Um dos romances mais arrebatadores da história do cinema está na Netflix e vai lavar sua alma John P. Johnson / Summit Entertainment

Um dos romances mais arrebatadores da história do cinema está na Netflix e vai lavar sua alma

“Cartas para Julieta” é romântico do começo ao fim, sem exagero, ou melhor, com todos os exageros que o amor, a paixão, a loucura desta, que indefectivelmente mata o primeiro — mas não aqui —, e a harmonia de um canto orfeônico entoado a pulmões cheios por anjos dignos de impossíveis catedrais. Gary Winick apresenta seu filme, uma profissão de fé na mais humana das emoções, lançando mão de uma sequência de imagens em que serafins; figuras pictóricas de quadros renascentistas, talvez de Caravaggio (1571-1610); personagens do cinema mudo e adoráveis peixinhos coloridos seguem a recomendação de Cole Porter (1891-1964) em “Let’s Do It (Let’s Fall in Love)”, e se amam. Tudo rigorosamente de acordo com o que espera a audiência, ainda que “esperar” não seja o verbo aqui. O roteiro de José Rivera e Tim Sullivan é tão deliciosamente previsível que mesmo nas horas em que a história se encaminha para uma guinada que bote a perder toda aquela concórdia de, bem, comédia romântica, cada elemento, um por um, torna a seu lugar de origem. Exatamente como a vida deveria ser.
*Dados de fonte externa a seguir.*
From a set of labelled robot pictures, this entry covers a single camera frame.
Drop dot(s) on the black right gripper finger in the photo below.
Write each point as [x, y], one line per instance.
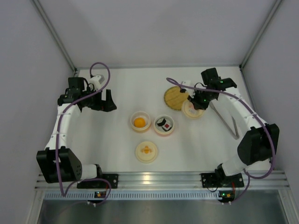
[196, 105]
[203, 105]

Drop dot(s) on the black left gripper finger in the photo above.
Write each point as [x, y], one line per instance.
[109, 104]
[102, 94]

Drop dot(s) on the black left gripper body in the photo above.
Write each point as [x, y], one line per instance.
[101, 102]

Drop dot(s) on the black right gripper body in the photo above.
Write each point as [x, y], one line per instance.
[196, 102]

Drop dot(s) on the stainless steel tongs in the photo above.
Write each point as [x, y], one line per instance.
[226, 118]

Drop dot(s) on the cream lid pink handle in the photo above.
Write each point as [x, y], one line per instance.
[189, 111]

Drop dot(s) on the orange round food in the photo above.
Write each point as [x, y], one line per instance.
[139, 122]

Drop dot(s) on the sushi roll red centre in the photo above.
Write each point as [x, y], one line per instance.
[167, 126]

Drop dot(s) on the cream lid orange handle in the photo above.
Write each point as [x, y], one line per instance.
[146, 152]

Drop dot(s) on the sushi roll green centre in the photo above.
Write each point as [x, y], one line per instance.
[161, 122]

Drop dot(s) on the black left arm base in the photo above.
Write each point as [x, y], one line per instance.
[98, 182]

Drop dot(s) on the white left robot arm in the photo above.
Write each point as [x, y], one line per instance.
[57, 162]

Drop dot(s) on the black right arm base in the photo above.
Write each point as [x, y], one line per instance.
[217, 180]

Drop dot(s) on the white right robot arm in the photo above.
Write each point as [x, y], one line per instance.
[259, 139]

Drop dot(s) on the yellow lunch box bowl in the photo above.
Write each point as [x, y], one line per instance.
[143, 115]

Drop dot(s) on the pink lunch box bowl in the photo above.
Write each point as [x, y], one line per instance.
[159, 130]

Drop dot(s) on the round bamboo tray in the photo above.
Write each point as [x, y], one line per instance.
[174, 98]

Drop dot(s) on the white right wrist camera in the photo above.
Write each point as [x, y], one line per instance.
[185, 87]

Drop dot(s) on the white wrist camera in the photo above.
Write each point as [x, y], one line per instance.
[185, 87]
[97, 81]

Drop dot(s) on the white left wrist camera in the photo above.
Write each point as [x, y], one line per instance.
[97, 81]

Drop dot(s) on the aluminium mounting rail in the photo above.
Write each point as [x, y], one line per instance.
[191, 180]

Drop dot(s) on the slotted cable duct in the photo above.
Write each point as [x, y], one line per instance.
[139, 195]

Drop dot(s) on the left aluminium frame post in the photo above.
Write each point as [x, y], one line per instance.
[53, 33]

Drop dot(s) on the aluminium frame post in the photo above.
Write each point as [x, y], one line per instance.
[261, 31]
[53, 33]

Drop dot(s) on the right aluminium frame post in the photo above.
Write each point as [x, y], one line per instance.
[261, 31]

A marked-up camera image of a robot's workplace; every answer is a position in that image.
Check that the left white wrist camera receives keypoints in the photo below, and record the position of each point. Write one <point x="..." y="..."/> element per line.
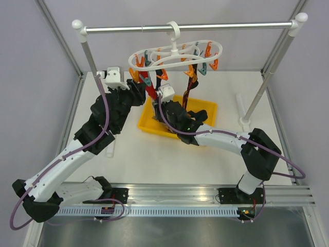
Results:
<point x="113" y="78"/>

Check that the white slotted cable duct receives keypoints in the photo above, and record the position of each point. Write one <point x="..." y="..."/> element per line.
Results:
<point x="147" y="211"/>

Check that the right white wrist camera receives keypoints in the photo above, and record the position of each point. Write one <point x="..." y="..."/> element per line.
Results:
<point x="166" y="92"/>

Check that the white sock hanger frame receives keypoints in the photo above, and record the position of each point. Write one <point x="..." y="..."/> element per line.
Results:
<point x="175" y="55"/>

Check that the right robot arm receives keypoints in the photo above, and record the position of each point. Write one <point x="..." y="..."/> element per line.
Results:
<point x="259" y="153"/>

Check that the dark argyle sock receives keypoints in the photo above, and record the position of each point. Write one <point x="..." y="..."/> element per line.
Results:
<point x="192" y="83"/>

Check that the red sock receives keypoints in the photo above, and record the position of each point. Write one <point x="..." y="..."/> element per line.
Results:
<point x="150" y="89"/>

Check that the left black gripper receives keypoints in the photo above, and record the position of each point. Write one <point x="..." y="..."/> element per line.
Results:
<point x="137" y="91"/>

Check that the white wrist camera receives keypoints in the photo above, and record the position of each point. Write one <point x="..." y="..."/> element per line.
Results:
<point x="113" y="78"/>
<point x="166" y="92"/>

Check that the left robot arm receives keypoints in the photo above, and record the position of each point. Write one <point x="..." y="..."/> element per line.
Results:
<point x="43" y="195"/>

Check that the small navy sock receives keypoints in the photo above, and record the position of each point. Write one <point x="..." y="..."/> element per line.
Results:
<point x="159" y="74"/>

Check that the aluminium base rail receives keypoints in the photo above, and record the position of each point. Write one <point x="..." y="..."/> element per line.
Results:
<point x="157" y="194"/>

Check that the yellow plastic tray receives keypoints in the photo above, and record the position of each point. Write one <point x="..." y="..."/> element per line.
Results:
<point x="147" y="123"/>

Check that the silver clothes rail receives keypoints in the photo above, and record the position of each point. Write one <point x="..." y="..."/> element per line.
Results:
<point x="293" y="27"/>

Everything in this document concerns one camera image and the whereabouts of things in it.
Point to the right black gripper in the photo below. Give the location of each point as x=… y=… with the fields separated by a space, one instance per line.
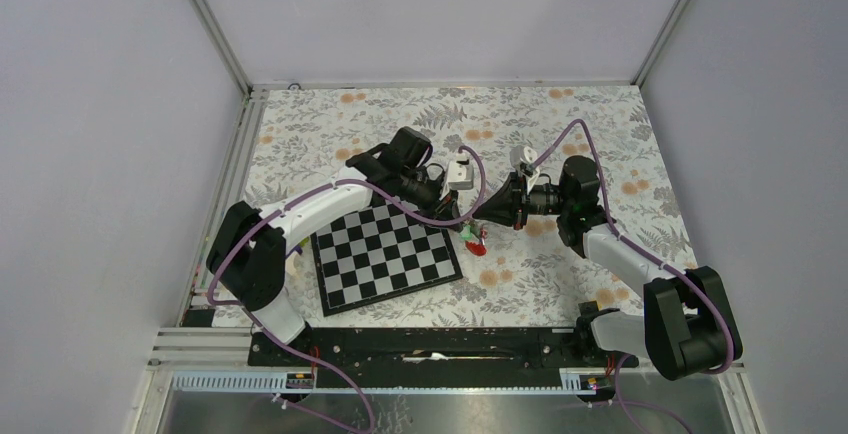
x=509 y=205

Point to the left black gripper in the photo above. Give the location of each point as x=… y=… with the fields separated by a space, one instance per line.
x=442 y=207

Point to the key with green tag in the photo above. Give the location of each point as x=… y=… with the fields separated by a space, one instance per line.
x=471 y=232

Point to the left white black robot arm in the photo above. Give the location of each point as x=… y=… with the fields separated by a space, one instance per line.
x=248 y=253

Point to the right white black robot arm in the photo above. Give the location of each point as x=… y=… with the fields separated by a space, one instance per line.
x=686 y=325

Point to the floral patterned table mat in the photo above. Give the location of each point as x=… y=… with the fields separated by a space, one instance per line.
x=526 y=277

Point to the black white chessboard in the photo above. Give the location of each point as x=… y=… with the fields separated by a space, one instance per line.
x=379 y=253

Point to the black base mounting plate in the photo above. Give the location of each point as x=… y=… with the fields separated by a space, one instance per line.
x=441 y=353

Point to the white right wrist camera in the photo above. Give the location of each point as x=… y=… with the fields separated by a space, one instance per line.
x=523 y=160

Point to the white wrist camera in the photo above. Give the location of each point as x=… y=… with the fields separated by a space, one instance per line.
x=523 y=160
x=459 y=174

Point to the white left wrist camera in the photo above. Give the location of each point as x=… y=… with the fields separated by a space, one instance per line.
x=459 y=174

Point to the grey slotted cable duct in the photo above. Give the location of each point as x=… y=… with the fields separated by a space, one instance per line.
x=557 y=381

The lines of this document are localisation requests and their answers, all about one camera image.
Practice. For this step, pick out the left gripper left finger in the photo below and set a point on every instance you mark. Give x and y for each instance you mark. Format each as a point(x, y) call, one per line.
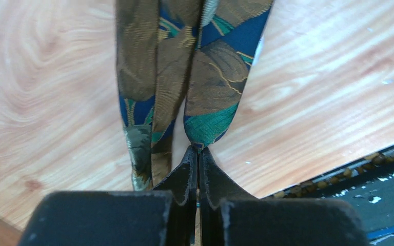
point(161, 216)

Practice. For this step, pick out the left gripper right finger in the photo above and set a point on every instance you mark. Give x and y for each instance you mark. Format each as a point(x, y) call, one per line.
point(232, 216)

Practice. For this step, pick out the blue green brown tie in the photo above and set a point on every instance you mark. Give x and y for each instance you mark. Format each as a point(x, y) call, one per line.
point(195, 55)

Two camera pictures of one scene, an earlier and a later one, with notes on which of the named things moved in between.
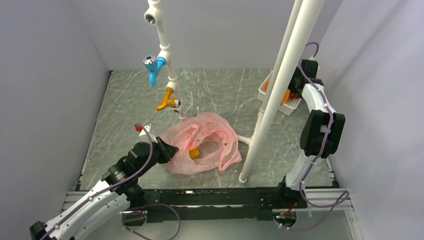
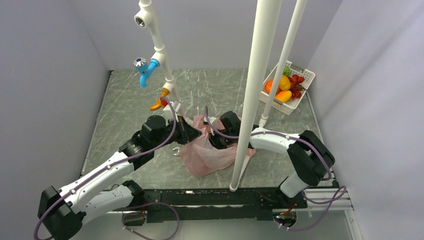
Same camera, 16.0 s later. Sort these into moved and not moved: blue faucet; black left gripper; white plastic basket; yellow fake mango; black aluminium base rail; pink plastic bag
Moved: pink plastic bag; black left gripper; yellow fake mango; blue faucet
Not moved: black aluminium base rail; white plastic basket
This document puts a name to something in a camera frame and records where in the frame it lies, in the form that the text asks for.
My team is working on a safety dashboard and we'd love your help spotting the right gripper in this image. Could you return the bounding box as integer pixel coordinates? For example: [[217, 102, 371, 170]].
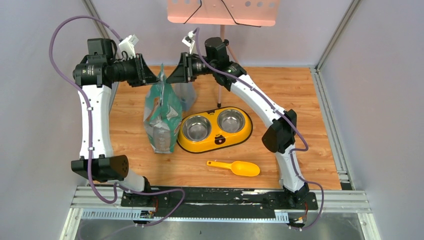
[[166, 52, 217, 84]]

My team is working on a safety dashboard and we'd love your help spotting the green pet food bag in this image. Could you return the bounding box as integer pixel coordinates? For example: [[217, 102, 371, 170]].
[[143, 65, 183, 154]]

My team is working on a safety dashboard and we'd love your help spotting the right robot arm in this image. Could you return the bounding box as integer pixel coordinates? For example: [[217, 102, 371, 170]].
[[166, 37, 310, 209]]

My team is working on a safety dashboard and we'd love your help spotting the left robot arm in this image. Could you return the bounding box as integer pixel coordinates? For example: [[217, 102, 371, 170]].
[[71, 35, 160, 207]]

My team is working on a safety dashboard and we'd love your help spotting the yellow double pet bowl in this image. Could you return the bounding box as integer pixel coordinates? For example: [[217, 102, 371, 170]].
[[177, 106, 253, 154]]

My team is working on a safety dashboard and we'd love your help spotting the blue wrapped package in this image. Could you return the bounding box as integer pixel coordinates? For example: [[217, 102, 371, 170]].
[[173, 82, 197, 112]]

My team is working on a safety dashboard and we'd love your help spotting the pink music stand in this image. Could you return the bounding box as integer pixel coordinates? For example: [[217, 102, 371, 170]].
[[166, 0, 281, 109]]

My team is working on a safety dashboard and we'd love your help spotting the yellow plastic scoop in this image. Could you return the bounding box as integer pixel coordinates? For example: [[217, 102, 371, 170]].
[[206, 161, 261, 177]]

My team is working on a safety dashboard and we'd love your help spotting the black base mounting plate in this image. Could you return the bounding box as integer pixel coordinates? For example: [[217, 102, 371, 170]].
[[121, 186, 319, 217]]

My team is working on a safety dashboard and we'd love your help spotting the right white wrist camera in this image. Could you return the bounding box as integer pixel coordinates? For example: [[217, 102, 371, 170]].
[[181, 30, 197, 54]]

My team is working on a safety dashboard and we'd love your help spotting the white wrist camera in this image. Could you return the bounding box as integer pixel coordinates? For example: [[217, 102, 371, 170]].
[[118, 34, 139, 58], [181, 30, 197, 54]]

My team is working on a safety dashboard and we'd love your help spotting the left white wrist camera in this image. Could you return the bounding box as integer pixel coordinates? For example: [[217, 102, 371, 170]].
[[118, 34, 139, 58]]

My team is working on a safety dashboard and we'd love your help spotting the slotted cable duct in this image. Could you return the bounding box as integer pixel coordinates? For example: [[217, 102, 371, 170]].
[[80, 208, 289, 224]]

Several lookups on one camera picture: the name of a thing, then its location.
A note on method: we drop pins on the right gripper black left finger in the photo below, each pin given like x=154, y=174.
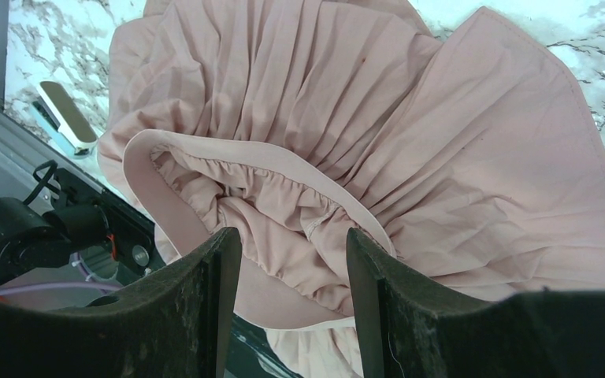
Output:
x=175, y=322

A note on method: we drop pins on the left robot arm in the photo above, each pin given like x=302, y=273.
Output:
x=29, y=240

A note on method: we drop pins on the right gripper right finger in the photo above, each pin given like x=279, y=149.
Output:
x=408, y=325

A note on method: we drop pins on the small white blue box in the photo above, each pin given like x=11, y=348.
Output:
x=57, y=114

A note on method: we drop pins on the pink skirt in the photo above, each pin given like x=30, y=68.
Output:
x=474, y=160

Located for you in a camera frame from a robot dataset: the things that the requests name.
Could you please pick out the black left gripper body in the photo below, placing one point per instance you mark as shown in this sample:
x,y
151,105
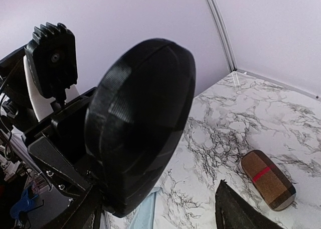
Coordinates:
x,y
56,144

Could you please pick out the light blue cleaning cloth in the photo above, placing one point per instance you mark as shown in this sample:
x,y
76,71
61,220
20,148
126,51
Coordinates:
x,y
144,215

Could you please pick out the brown striped glasses case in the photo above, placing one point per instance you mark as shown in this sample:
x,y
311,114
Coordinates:
x,y
274,187

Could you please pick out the black woven glasses case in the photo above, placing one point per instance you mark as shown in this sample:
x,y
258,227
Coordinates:
x,y
136,118

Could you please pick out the aluminium frame post left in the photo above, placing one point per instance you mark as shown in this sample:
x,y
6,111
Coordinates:
x,y
223,35

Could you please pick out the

Sophie, a mocinha de Amanda Seyfried, incorpora de vez o espírito cor-de-rosa do enredo e zanza sem muita pressa pela Times Square, onde espera achar uma pista que comprove que uma das cenas mais poéticas do século 20 não foi armação — na verdade, o pano de fundo do evento é um pouco pior. Em 14 de agosto de 1945, o fotógrafo polonês Alfred Eisenstaedt (1898-1995), radicado nos Estados Unidos, trabalhava para a revista Life. Quando flagrou um homem fardado como marinheiro surpreendendo uma mulher de umiforme, talvez uma enfermeira, com um beijo. O luso-americano George Mendonsa (1923-2019) acabava de saber que o Japão, afinal, rendera-se aos Estados Unidos, efeméride que marcava o ansiado fim da Segunda Guerra Mundial (1939-1945). Dominado pela emoção — e por umas doses a mais de uísque —, Mendonsa, então com 22 anos, viu a austríaca-americana Greta Zimmer Friedman (1924-2016), auxiliar num consultório odontológico, e não teve dúvida: tomou a moça nos braços e o resto é história. Minudências nada afetuosas do caso, vindas à luz passadas décadas, apontaram para conclusões nada empolgantes. Para princípio de conversa, os dois não se conheciam, e embora a ocasião fosse mesmo feliz a ponto de inspirar uma reação daquelas por parte do marujo impetuoso, um escândalo relativizado à época, hoje decerto Mendonsa pararia na cadeia —malgrado o simbolismo da imagem, batizada com um óbvio e entufado “The Kiss” (e ainda mais forte se se levar em conta que eram ambos imigrantes, além do próprio Eisenstaedt), batesse o fato por si só.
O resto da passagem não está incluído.